Should probably rebase it on net.git because it is a bug fix. Let's
worry about that later...

> Currently the number of RX slots required to transmit a SKB to
> xen-netfront can be miscalculated when an interface uses a MTU larger
> than PAGE_SIZE. If the slot calculation is wrong, xen-netback can
> pause the queue indefinitely or reuse slots. The former manifests as a
> loss of connectivity to the guest (which can be restored by lowering
> the MTU set on the interface). The latter manifests with "Bad grant
> reference" messages from Xen such as:
> 
> (XEN) grant_table.c:1797:d0 Bad grant reference 264241157
> 
> and kernel messages within the guest such as:
> 
> [  180.419567] net eth0: Invalid extra type: 112
> [  180.868620] net eth0: rx->offset: 0, size: 4294967295
> [  180.868629] net eth0: rx->offset: 0, size: 4294967295
> 
> BUG_ON() assertions can also be hit if RX slots are exhausted while
> handling a SKB.
> 
> This patch changes xen_netbk_rx_action() to count the number of RX
> slots actually consumed by netbk_gop_skb() instead of using nr_frags + 1.
> This prevents under-counting the number of RX slots consumed when a
> SKB has a large linear buffer.
> 
> Additionally, we now store the estimated number of RX slots required
> to handle a SKB in the cb overlay.
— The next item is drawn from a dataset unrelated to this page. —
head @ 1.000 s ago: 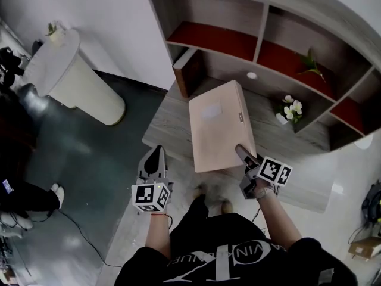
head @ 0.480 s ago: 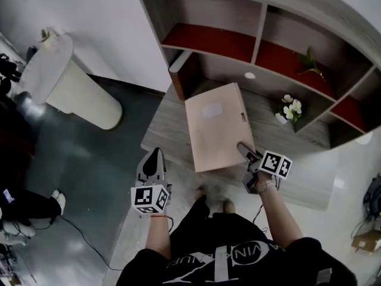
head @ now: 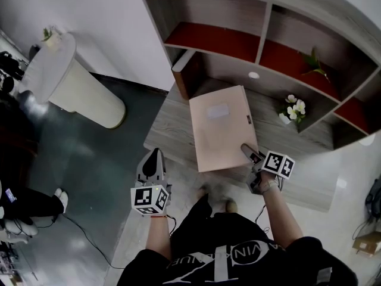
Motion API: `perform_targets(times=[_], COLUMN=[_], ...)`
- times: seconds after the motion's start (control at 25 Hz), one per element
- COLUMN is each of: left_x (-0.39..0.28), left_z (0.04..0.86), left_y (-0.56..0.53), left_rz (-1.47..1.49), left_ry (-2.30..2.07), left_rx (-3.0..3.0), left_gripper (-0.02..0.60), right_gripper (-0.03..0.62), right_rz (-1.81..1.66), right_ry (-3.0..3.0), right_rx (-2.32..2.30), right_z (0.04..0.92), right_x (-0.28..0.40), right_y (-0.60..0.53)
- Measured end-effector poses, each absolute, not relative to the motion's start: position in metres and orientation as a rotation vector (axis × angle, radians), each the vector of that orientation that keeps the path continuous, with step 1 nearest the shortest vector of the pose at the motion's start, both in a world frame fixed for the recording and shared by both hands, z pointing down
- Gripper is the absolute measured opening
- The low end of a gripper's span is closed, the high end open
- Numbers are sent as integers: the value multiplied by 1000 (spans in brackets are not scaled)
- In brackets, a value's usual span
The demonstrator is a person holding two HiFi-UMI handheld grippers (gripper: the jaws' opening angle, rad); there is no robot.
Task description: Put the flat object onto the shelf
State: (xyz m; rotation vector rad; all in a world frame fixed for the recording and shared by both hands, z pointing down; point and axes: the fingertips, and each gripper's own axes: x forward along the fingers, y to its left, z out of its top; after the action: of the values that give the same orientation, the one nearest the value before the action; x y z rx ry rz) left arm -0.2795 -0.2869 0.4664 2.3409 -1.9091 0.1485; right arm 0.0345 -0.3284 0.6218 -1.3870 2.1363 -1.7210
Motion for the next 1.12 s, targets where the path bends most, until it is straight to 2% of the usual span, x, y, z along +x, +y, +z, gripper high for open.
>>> perform_targets(times=[0.56, 1.12], left_x=[-279, -277], left_z=[469, 470], left_y=[-285, -282], left_rz=[127, 97], left_ry=[-1917, -1907], left_rx=[2318, 2297], left_gripper=[3, 3], right_gripper=[468, 443], right_rz=[-1855, -1827], right_ry=[2036, 2077], right_rx=[-1489, -1516], right_z=[645, 634], right_x=[39, 46], right_y=[-323, -322])
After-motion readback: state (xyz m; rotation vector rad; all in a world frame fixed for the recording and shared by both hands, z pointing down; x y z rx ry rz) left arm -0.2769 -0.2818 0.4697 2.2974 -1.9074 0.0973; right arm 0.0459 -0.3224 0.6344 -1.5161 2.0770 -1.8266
This value is used to determine if
> the next SKB in the queue can be processed.
> 
> Finally, the logic in start_new_rx_buffer() can cause RX slots to be
> wasted when setting up copy grant table operations for SKBs with large
> linear buffers. For example, a SKB with skb_headlen() equal to 8157
> bytes that starts 64 bytes 64 bytes from the start of the page will

Duplicated "64 bytes". And this change looks like an improvement not a
bug fix. Probably submit a separate patch for this?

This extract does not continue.